A draft article by Spyros Makridakis about blood pressure and iatrogenics takes issue with the statement that “The treatment of hypertension has been one of medicine’s major successes of the past half-century.” Over the last half-century, the article says, the death rate for people with high blood pressure decreased by almost exactly the same amount as the death rate for people without high blood pressure. Apparently “one of medicine’s major successes” is a case where the health benefit no more than equaled the health cost — leaving aside what the treatment cost in time and money.
Because very high blood pressure (systolic > 180 mm Hg) is quite dangerous and blood pressure drugs really work, this is a surprising outcome. Makridakis points out that doctors start treating high blood pressure when it rises above systolic = 140 mm Hg, a point when there is little or no increase in death rate. This article tells doctors to immediately prescribe drugs when systolic blood pressure is above 160. Yet death rate clearly increases only when systolic blood pressure is above 180. Makridakis concludes (as do I) that blood pressure drugs have significant health costs as well as benefits. The drugs are so often prescribed when they do no good and the costs are so high that the overall health costs of blood pressure treatment have managed to be as high as the overall benefits. Even when handed a relatively easy-to-measure problem (high blood pressure) and a relatively simple solution (blood pressure drugs), our health care system managed to achieve no clear gain. If this is “one of medicine’s major successes”, medicine is in bad shape.
The last paragraph of Makridakis’s article makes a surprising statement: “We strongly believe that medicine is extremely useful.” It does not explain this belief, which is contradicted by the rest of the article. I was puzzled. I wrote to the author:
I recently read your paper on “High blood pressure and iatrogenics”. The main part makes good sense. Then it ends with something quite puzzling: “We strongly believe that medicine is extremely useful.” No doubt a few areas of medicine are extremely useful. For large chunks of medicine, it is hard to tell whether they do more good than harm, because so many drugs and other treatments have undisclosed or unnoticed bad effects.
For example, tonsillectomies — for a long time the most common operation — is associated with a 50% increase in mortality in one study. The notion that cutting off part of the immune system is a good idea makes as much sense as the idea that cutting out part of the brain is a good idea. Another example is sleeping pills. They are associated with a three-fold increase in death rate soon after they begin to be taken. I am not saying that medicine overall does more harm than good. I am saying that a strong belief about the outcome of such an assessment (does medicine overall do more good than harm?) doesn’t make sense.
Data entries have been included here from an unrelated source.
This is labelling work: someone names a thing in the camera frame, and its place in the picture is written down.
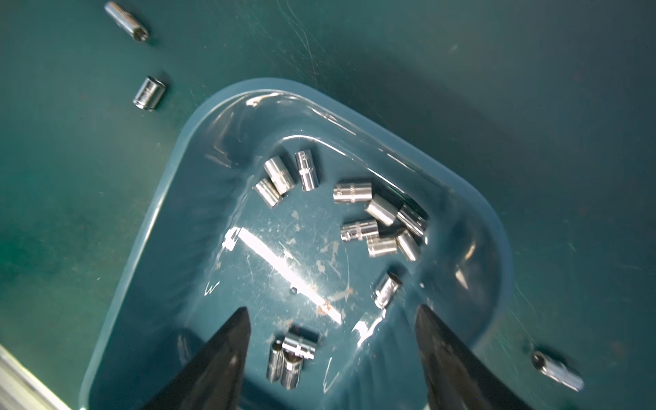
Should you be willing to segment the long chrome socket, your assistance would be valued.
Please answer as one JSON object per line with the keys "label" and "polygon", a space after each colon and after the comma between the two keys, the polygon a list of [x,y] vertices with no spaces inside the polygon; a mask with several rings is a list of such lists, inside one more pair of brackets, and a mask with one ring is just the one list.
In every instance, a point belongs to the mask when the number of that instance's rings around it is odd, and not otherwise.
{"label": "long chrome socket", "polygon": [[104,5],[104,10],[112,20],[135,41],[145,42],[149,39],[150,34],[148,30],[119,4],[115,2],[107,2]]}

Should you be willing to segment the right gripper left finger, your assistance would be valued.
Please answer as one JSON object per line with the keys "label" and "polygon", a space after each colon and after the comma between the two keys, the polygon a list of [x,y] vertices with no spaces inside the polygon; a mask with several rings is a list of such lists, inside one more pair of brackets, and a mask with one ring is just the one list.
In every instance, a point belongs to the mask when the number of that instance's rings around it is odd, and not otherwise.
{"label": "right gripper left finger", "polygon": [[251,327],[240,307],[145,409],[235,409],[244,380]]}

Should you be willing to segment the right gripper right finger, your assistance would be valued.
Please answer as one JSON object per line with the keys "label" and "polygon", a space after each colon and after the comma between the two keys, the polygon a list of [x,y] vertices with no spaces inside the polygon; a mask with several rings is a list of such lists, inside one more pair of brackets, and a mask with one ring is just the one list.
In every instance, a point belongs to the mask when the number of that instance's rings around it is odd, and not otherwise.
{"label": "right gripper right finger", "polygon": [[431,310],[418,308],[415,334],[430,409],[528,409]]}

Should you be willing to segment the short chrome socket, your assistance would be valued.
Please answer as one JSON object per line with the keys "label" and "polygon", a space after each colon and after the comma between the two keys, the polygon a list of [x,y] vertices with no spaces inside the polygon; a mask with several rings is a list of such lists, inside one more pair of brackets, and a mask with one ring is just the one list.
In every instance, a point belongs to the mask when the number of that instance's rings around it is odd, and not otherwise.
{"label": "short chrome socket", "polygon": [[167,86],[152,76],[147,76],[133,99],[133,104],[145,111],[154,111],[162,100]]}

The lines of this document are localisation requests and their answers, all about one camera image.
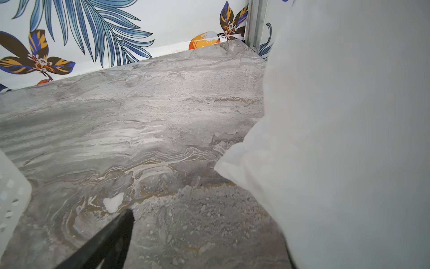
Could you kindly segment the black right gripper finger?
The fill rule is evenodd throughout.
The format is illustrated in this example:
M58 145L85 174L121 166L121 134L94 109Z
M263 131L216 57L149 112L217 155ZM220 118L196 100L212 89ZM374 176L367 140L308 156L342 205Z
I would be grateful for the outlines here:
M127 258L134 215L127 209L93 236L58 269L122 269Z

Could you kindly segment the white printed plastic bag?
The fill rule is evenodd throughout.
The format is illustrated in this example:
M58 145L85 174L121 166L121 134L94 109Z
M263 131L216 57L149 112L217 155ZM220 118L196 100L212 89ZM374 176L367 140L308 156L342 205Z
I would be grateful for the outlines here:
M430 266L430 3L294 1L264 116L217 162L298 269Z

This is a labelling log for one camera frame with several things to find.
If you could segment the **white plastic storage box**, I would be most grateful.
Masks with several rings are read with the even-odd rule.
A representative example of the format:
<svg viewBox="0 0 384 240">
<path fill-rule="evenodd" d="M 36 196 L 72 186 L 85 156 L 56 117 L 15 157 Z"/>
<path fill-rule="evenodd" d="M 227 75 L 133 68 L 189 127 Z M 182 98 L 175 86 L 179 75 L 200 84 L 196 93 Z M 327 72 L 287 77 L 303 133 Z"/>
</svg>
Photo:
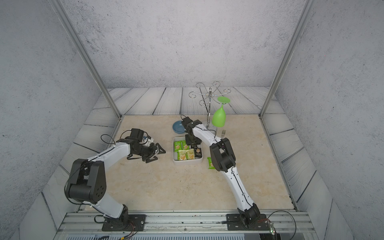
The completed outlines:
<svg viewBox="0 0 384 240">
<path fill-rule="evenodd" d="M 200 164 L 203 161 L 201 144 L 191 144 L 186 137 L 173 139 L 173 162 L 176 166 Z"/>
</svg>

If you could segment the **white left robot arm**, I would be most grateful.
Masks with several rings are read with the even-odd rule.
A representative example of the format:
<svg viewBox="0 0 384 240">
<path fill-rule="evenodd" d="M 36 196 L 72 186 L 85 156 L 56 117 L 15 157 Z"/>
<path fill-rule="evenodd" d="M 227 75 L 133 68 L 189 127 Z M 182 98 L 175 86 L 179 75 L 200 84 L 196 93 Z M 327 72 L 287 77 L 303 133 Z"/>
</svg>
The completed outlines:
<svg viewBox="0 0 384 240">
<path fill-rule="evenodd" d="M 128 130 L 130 135 L 111 143 L 111 147 L 88 159 L 73 162 L 69 179 L 64 188 L 67 200 L 75 205 L 89 205 L 104 217 L 118 219 L 126 206 L 107 193 L 107 170 L 123 158 L 135 160 L 134 155 L 145 163 L 158 159 L 166 151 L 154 143 L 147 132 L 140 129 Z"/>
</svg>

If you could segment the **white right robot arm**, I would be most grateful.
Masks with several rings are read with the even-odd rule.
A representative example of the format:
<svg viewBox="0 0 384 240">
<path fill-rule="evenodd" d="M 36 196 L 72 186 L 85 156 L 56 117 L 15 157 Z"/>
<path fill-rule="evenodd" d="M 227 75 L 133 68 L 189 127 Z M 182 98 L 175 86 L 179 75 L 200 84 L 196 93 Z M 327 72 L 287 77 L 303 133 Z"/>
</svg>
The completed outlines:
<svg viewBox="0 0 384 240">
<path fill-rule="evenodd" d="M 189 142 L 204 143 L 209 147 L 214 168 L 225 176 L 235 197 L 243 226 L 249 229 L 263 219 L 265 216 L 261 214 L 240 178 L 230 140 L 218 137 L 216 131 L 207 129 L 199 120 L 194 121 L 185 116 L 182 118 L 182 125 Z"/>
</svg>

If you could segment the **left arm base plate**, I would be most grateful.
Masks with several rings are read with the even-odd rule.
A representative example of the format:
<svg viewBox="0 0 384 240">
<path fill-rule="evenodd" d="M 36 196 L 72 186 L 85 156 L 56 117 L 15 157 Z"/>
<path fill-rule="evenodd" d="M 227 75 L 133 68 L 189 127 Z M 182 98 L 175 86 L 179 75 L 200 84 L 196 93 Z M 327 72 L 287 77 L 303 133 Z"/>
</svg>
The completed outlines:
<svg viewBox="0 0 384 240">
<path fill-rule="evenodd" d="M 142 232 L 144 230 L 146 215 L 128 215 L 118 219 L 105 218 L 103 232 Z"/>
</svg>

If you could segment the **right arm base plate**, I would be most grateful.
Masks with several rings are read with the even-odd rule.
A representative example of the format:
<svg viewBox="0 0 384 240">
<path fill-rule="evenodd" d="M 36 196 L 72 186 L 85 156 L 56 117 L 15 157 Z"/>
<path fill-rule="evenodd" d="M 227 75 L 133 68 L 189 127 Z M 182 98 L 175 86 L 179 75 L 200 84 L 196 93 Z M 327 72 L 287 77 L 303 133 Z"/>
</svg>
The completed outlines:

Thank you for your email. The paper you mention is a draft posted for comments. I agree with you that my statement is wrong. It should have read: : “We strongly believe that medicine can be extremely useful”. For instance, this could be the case in treating heart attacks, strokes, traumas from car accidents or bullet shots. But in most other cases the harm from treatment can be greater than the benefits. In addition, the harm from preventive medicine can exceed its value. Thank you for pointing out this mistake to me.